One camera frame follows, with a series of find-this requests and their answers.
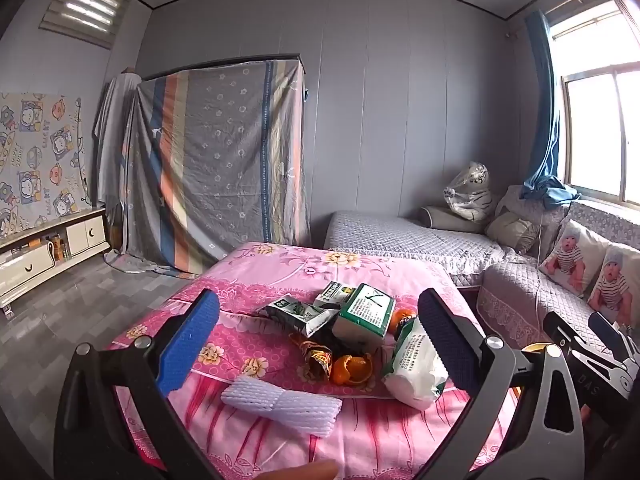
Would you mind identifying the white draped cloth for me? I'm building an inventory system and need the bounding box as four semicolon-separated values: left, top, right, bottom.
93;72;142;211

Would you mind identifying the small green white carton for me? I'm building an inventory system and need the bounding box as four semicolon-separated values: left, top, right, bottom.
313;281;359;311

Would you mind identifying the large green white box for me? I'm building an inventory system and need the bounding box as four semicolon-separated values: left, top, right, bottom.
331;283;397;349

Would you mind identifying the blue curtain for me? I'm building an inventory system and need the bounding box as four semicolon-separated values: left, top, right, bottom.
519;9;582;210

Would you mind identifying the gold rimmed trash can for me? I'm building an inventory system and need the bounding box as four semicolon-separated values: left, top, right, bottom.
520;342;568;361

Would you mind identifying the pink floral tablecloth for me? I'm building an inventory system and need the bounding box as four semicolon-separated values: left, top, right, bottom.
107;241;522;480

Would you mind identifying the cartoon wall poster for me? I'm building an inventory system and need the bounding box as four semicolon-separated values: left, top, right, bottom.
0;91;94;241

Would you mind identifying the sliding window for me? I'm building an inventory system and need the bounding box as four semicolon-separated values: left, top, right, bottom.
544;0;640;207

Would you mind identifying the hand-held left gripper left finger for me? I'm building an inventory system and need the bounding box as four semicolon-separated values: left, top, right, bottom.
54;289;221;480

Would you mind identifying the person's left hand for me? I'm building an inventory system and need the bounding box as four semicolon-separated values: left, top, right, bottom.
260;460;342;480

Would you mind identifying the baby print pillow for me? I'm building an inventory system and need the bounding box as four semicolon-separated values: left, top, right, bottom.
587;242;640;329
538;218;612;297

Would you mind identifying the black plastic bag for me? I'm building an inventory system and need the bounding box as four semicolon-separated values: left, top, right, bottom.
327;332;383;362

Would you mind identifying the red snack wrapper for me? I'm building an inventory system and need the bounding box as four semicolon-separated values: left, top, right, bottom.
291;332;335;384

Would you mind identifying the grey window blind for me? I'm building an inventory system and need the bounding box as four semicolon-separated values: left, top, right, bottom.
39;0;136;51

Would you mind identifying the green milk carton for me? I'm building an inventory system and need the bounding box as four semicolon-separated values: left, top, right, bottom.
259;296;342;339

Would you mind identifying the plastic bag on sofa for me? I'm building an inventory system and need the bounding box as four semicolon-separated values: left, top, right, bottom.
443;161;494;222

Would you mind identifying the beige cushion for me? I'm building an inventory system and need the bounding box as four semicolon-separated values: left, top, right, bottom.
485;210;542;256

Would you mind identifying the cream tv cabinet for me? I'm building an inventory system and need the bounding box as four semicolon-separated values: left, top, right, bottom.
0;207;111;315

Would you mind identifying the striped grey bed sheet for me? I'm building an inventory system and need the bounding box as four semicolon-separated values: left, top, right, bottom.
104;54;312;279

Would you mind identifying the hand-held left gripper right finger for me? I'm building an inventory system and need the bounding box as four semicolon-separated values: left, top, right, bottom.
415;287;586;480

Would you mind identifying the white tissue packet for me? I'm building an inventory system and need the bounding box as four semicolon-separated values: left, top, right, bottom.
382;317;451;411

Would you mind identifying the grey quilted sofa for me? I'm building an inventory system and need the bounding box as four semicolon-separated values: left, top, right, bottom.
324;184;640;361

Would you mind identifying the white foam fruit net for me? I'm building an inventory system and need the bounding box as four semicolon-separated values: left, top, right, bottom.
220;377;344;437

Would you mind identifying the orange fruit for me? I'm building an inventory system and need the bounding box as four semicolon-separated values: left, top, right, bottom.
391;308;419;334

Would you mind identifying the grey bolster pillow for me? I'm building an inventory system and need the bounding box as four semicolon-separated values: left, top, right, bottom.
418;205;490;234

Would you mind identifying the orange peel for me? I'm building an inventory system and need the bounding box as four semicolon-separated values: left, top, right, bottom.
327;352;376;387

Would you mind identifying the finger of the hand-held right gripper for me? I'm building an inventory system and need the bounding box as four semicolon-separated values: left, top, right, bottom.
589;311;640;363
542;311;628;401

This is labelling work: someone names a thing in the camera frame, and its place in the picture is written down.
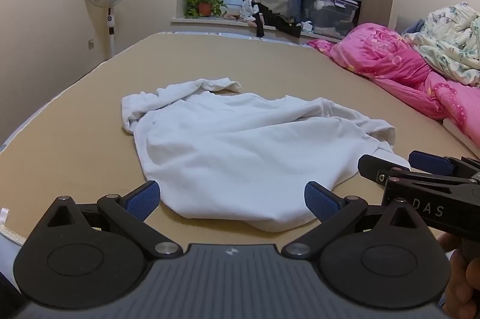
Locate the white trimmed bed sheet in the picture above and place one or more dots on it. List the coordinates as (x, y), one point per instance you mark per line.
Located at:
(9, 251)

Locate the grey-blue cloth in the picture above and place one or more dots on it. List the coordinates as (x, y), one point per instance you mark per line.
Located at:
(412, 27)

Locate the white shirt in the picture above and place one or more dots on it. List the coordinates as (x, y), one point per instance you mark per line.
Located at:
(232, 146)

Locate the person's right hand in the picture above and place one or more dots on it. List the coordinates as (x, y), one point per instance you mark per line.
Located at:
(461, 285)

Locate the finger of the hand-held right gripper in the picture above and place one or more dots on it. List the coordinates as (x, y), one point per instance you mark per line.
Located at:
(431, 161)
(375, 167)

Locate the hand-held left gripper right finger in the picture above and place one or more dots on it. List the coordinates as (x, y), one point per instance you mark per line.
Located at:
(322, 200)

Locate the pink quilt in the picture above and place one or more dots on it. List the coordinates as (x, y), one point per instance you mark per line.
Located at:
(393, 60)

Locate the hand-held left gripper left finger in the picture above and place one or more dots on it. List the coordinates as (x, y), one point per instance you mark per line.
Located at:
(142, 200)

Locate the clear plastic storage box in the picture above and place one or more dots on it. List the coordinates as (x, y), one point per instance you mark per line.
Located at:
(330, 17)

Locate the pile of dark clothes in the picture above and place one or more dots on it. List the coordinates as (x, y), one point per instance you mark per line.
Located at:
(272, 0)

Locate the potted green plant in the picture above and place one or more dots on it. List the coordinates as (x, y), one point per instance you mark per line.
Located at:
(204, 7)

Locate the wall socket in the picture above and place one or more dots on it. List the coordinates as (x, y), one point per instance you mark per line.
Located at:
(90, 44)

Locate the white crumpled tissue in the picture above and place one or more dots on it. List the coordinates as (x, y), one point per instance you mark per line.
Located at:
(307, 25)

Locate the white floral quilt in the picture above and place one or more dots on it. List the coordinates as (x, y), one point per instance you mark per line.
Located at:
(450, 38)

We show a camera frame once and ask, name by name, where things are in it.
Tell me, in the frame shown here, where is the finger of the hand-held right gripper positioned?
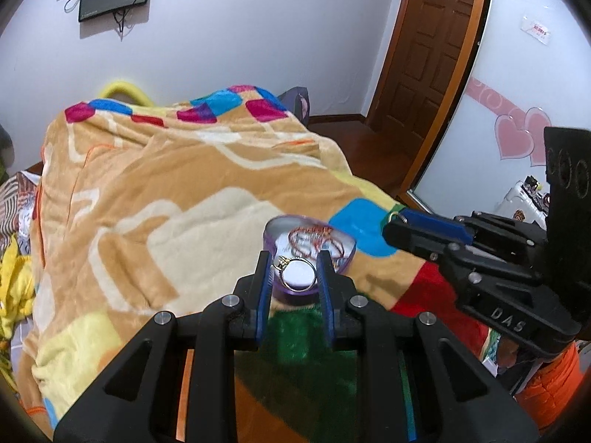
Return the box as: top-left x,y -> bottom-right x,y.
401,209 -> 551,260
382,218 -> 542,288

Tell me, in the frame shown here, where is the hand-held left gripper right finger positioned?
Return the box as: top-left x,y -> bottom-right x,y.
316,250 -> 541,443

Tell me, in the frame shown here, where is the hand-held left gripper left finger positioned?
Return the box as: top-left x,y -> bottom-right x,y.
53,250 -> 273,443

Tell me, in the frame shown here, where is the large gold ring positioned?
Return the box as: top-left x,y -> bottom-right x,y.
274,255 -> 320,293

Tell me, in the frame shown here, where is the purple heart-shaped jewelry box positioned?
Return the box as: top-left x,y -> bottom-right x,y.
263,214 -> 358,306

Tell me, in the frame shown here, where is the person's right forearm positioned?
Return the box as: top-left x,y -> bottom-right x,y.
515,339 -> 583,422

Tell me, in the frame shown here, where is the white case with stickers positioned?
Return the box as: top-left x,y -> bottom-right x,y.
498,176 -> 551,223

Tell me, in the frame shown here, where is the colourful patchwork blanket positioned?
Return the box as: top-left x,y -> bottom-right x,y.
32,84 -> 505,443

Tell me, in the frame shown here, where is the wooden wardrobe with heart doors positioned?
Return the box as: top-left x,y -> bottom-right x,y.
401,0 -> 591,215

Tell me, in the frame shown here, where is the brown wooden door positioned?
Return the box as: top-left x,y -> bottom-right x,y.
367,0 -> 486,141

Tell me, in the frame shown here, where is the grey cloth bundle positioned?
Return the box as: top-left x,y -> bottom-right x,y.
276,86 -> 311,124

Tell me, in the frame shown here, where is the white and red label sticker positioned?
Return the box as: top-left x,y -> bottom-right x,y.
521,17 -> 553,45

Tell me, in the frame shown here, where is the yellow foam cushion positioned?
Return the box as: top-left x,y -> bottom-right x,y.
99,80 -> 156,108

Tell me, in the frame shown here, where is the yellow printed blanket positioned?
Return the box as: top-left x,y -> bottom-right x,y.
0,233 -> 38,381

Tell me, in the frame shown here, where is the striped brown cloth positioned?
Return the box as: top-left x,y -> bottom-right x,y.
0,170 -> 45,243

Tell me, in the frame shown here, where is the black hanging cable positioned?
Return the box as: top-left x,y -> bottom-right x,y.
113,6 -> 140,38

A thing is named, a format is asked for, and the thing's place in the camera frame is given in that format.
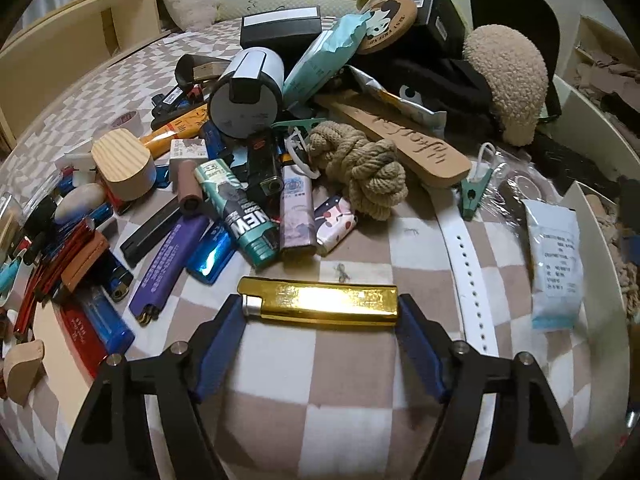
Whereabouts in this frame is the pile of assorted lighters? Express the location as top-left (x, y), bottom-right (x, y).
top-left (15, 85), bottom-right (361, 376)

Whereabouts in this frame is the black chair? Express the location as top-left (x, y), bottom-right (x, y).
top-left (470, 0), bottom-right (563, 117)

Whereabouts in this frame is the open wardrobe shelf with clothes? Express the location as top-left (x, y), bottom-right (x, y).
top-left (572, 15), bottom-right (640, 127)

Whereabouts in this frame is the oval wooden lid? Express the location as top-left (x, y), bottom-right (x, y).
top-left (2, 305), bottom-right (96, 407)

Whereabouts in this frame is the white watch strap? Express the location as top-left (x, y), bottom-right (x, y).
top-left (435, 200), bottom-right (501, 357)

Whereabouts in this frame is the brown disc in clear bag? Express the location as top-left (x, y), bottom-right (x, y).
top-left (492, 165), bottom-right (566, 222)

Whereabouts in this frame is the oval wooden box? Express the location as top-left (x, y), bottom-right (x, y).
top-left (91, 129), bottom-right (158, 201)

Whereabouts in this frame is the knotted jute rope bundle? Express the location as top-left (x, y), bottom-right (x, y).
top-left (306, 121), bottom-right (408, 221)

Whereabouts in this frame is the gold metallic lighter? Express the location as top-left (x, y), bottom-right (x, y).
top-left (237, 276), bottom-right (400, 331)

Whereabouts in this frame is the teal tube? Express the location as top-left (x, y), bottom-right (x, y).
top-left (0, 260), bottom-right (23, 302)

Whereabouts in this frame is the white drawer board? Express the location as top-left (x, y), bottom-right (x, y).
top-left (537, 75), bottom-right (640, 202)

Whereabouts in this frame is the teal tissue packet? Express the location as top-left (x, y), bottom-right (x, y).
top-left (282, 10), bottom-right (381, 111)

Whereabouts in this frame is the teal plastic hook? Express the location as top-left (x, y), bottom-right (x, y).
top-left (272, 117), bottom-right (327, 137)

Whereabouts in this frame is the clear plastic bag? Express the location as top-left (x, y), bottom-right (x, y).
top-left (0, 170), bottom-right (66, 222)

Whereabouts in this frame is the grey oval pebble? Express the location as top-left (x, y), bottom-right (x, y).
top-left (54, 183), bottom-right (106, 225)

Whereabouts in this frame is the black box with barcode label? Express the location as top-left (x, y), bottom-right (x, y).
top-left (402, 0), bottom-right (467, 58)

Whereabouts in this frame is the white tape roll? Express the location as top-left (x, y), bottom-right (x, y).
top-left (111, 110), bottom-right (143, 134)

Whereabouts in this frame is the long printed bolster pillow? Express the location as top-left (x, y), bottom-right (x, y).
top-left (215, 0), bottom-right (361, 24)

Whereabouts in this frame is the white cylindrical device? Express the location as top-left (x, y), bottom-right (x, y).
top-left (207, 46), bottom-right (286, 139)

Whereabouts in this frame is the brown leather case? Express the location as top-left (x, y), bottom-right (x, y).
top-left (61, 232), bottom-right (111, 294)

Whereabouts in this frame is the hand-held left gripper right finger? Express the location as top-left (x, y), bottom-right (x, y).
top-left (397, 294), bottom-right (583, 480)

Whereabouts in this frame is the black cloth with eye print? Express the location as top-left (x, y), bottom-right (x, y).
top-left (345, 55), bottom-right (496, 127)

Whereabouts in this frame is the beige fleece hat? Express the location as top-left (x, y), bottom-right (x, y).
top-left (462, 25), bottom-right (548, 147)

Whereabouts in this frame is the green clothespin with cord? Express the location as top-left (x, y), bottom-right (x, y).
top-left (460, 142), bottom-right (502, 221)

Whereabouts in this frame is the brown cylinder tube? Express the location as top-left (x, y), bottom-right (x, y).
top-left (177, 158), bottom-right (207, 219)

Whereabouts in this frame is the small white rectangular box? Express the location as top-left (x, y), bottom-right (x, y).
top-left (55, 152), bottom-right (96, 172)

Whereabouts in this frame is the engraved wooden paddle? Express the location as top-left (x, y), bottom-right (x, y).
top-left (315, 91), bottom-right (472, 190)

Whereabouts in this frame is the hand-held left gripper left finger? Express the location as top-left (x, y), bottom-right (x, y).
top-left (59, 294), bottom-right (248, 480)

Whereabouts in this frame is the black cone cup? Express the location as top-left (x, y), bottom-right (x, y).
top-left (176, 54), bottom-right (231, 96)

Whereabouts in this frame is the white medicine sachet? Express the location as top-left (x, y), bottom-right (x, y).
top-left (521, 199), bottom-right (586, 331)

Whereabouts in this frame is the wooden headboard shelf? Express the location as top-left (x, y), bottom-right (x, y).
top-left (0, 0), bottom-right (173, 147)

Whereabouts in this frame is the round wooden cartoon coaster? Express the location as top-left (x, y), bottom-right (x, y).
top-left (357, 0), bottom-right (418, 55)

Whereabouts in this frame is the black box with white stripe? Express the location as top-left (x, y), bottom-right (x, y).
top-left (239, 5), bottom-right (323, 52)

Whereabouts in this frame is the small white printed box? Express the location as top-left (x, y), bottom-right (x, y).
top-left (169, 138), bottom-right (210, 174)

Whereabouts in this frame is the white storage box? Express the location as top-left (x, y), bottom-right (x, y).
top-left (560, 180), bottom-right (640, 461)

**Activity**
Scan the listing above, and wherever a line holds the string "heart", copy that line.

**Answer section**
Tell me, in the frame shown here, where is the purple heart-shaped jewelry box positioned?
Tell me, in the frame shown here, where is the wooden wardrobe with heart doors positioned?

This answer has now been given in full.